Se espera que los dos partidos principales publiquen su revisión electoral interna a finales de este mes, que también incluirá recomendaciones para el futuro.
Swann dijo que el Partido Laborista no podía depender de una coalición que “se atiborra” para mantenerse en el poder basándose en su votación primaria. 34,6% -aunque su aplastante victoria sobre Peter Dutton fue sustancial- seguía siendo baja en comparación con los estándares históricos.
“No estamos ni cerca de estar tan adelante, si ellos (la coalición) actuaran juntos, como creemos que estamos”, dijo.
Regístrese en: Correo electrónico de noticias de última hora de AU
“Porque no hace falta mucho para que nuestro voto en las primarias caiga por debajo del 30%, en un sistema de votación preferencial, para que una coalición (de derecha) del tipo de Nigel Farage y para que los partidos conservadores salten y celebren una contienda a pleno pulmón”.
Como prioridad urgente, Swan dijo que el Partido Laborista debe renovar su base de miembros de base en áreas suburbanas y regionales. Dijo que el Partido Laborista estaba presionando deliberadamente para generar apoyo en el corazón de la Coalición, como la Sunshine Coast de Queensland.
En una evaluación contundente, Swann dijo que las ramas laboristas locales “a veces pueden estar muy cerradas” y que el partido “necesita mejorar a la hora de relacionarse con la gente y hablar con ellos, no con ellos”.
“No estamos involucrados en ninguna peregrinación evangelística”, dijo.
“Necesitamos conocer a las personas donde están, y necesitamos conocer a las personas mientras interactúan con otras personas, no de una manera política muy estilizada”.
Los críticos progresistas han señalado al gobierno albanés por evitar reformas importantes como revertir el apalancamiento negativo o reintroducir el impuesto al carbono en favor de un progreso incremental en clima, vivienda, salud y educación.
Swann, que supervisó la respuesta a la crisis financiera mundial de 2007, dijo que el gobierno tenía una “agenda de centro izquierda bastante fuerte” que reflejaba el núcleo de la misión laborista de “crear prosperidad para que podamos difundir oportunidades”.
Pero al predecir una competencia de ideas en la conferencia nacional trienal del Partido Laborista en Adelaida el próximo mes de julio, dijo que el partido debe estar preparado para debatir políticas más polémicas.
Cisne dimitirá Presidente de la ALP Md En la conferencia, asumió el papel junto con la ex ministra de Trabajo, Kate Ellis.
“Creo que tendremos debates en el Partido Laborista sobre hasta dónde puede llegar nuestra agenda en algunas áreas”, dijo.

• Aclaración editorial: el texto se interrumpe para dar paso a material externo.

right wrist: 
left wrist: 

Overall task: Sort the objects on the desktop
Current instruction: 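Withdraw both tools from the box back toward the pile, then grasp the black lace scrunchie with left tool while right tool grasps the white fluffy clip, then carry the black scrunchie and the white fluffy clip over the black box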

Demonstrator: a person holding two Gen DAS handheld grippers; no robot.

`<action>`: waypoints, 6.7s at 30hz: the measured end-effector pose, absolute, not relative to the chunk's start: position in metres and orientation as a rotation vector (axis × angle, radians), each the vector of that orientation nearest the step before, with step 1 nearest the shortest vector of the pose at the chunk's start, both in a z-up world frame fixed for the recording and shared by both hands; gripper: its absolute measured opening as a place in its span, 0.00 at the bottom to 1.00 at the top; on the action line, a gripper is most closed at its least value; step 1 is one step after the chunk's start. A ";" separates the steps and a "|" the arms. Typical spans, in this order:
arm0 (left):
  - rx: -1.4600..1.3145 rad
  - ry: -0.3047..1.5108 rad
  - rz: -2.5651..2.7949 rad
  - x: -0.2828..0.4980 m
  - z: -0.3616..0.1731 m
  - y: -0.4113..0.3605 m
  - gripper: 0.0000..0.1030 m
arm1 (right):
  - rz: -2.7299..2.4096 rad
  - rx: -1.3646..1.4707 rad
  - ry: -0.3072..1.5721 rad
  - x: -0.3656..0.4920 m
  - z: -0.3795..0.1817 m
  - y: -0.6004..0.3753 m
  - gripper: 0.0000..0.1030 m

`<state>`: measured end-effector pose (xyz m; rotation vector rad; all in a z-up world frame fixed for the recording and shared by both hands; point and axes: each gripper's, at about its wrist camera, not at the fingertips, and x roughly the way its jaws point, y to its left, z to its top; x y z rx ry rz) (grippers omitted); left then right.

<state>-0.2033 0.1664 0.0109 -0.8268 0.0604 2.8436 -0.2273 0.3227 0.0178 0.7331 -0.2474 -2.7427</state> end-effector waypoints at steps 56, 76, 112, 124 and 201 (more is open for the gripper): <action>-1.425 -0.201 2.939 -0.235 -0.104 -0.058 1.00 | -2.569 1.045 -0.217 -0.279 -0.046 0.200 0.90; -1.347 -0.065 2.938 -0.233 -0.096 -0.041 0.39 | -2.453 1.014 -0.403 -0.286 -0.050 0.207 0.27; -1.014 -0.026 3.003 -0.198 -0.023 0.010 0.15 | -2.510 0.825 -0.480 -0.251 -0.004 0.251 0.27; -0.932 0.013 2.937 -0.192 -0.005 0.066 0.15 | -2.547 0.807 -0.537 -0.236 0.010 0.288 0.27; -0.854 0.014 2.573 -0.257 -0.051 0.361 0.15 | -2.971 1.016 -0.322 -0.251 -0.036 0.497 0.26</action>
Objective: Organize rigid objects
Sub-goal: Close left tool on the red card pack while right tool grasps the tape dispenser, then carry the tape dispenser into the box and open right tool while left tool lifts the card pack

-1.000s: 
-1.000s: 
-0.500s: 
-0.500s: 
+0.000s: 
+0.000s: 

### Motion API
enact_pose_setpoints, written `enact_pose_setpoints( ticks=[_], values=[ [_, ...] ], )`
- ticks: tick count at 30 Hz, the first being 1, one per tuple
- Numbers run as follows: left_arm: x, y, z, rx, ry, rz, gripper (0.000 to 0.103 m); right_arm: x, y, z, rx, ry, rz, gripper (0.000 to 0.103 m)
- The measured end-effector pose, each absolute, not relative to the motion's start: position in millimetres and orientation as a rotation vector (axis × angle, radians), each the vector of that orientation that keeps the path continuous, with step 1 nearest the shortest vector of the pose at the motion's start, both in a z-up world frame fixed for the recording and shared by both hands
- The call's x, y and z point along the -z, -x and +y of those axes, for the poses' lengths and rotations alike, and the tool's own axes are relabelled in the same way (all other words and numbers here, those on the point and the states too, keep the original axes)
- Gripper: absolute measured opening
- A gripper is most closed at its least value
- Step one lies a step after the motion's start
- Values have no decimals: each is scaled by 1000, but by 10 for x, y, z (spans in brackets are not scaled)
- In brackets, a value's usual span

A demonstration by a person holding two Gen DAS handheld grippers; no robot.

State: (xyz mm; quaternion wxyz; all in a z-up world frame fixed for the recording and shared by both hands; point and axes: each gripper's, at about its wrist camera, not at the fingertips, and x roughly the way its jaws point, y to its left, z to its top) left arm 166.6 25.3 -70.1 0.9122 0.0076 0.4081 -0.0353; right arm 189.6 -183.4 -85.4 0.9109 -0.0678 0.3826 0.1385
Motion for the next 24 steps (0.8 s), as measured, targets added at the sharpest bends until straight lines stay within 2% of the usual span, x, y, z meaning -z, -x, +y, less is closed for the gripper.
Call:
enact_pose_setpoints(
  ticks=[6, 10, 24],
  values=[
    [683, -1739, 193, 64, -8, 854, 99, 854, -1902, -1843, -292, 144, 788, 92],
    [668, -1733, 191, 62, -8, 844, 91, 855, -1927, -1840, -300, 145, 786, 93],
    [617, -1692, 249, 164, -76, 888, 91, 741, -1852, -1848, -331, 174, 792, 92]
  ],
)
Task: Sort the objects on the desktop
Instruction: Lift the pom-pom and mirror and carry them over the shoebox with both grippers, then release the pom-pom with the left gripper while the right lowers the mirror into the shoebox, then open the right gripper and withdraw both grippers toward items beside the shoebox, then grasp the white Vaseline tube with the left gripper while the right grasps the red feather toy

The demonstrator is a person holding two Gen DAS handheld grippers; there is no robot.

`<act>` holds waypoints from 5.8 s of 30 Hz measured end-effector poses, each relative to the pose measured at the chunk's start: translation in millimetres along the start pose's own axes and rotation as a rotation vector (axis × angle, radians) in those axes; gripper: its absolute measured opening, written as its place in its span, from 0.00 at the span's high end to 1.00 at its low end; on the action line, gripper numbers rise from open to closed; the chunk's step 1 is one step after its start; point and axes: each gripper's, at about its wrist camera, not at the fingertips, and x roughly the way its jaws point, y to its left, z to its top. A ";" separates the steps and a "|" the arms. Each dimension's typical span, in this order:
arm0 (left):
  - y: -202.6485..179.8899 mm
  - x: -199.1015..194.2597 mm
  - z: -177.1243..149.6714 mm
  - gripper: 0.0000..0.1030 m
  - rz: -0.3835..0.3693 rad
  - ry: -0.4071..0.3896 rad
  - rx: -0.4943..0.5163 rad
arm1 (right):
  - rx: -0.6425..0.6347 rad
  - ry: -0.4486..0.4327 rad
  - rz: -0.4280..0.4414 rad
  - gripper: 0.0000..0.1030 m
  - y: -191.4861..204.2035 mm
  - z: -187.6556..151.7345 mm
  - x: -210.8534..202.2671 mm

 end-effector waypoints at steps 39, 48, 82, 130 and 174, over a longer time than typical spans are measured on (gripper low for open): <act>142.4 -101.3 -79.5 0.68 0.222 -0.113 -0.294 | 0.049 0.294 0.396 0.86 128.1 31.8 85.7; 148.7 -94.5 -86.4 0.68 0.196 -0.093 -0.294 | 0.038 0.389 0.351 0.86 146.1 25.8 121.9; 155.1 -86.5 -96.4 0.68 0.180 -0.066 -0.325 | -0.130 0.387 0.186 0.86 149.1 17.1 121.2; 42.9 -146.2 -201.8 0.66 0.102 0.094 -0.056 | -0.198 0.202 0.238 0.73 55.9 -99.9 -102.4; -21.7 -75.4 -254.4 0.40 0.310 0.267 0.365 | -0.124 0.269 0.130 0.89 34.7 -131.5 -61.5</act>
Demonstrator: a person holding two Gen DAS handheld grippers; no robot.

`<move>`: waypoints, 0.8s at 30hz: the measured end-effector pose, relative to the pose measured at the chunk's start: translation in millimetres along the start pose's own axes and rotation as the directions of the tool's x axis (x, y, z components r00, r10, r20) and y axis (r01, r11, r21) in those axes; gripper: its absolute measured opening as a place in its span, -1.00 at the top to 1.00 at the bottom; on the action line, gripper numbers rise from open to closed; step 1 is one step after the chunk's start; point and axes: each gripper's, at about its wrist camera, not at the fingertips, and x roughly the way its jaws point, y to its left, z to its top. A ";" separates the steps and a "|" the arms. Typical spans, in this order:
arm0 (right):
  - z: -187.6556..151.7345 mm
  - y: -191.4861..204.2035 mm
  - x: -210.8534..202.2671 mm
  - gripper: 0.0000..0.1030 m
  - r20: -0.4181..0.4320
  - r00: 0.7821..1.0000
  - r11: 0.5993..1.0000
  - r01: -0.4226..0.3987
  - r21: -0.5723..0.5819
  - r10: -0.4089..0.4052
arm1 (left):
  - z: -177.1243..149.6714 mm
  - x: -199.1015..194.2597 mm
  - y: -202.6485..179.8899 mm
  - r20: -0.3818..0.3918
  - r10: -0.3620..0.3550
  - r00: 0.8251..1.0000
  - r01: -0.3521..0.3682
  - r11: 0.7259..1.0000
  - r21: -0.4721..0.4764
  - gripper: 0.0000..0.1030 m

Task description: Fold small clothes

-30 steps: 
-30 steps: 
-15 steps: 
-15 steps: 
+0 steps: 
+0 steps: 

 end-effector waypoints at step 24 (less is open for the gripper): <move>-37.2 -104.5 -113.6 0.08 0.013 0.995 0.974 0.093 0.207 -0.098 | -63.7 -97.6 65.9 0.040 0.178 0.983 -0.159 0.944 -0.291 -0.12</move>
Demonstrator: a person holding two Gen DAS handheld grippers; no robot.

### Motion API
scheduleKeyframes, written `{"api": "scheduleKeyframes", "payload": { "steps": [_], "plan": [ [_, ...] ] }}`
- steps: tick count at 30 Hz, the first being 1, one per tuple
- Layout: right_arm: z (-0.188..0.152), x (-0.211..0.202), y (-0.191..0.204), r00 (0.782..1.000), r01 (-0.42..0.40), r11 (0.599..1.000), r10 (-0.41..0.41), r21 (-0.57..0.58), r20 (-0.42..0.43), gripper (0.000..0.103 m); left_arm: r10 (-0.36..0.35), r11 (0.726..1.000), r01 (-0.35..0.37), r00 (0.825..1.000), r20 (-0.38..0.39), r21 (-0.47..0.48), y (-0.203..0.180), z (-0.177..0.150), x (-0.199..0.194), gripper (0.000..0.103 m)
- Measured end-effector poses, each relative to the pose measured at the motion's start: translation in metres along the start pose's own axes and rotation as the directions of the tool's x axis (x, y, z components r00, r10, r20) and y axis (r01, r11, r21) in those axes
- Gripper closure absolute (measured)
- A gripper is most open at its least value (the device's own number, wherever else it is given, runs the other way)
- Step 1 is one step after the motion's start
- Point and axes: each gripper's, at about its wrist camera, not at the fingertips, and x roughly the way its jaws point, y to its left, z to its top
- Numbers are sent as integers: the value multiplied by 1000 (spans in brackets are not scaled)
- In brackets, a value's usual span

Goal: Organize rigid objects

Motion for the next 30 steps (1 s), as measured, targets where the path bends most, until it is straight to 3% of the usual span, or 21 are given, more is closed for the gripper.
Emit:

“Inevitablemente habrá debates sobre qué áreas particulares de política queremos hacer más. ¿Podemos hacerlo? ¿Tenemos los ingresos para hacerlo?
“No debemos tener miedo de ese debate a medida que avanzamos y exploramos las opciones políticas que tenemos ante nosotros y, de hecho, eso es lo que hacemos a través de nuestro proceso de conferencia nacional”.
Cuando se le preguntó qué riesgos enfrentaba el Partido Laborista si no lograba evolucionar a nivel organizacional y con sus principios, Swann fue directo.
“Finalmente estamos viendo el colapso de los demócratas en Estados Unidos o de cualquier gran y orgulloso partido de centroderecha en el mundo”, dijo.
“No estoy sugiriendo que estemos muriendo. Si nos mantenemos fieles a nuestra religión, podemos seguir prosperando… podemos tener éxito donde otros han fracasado”.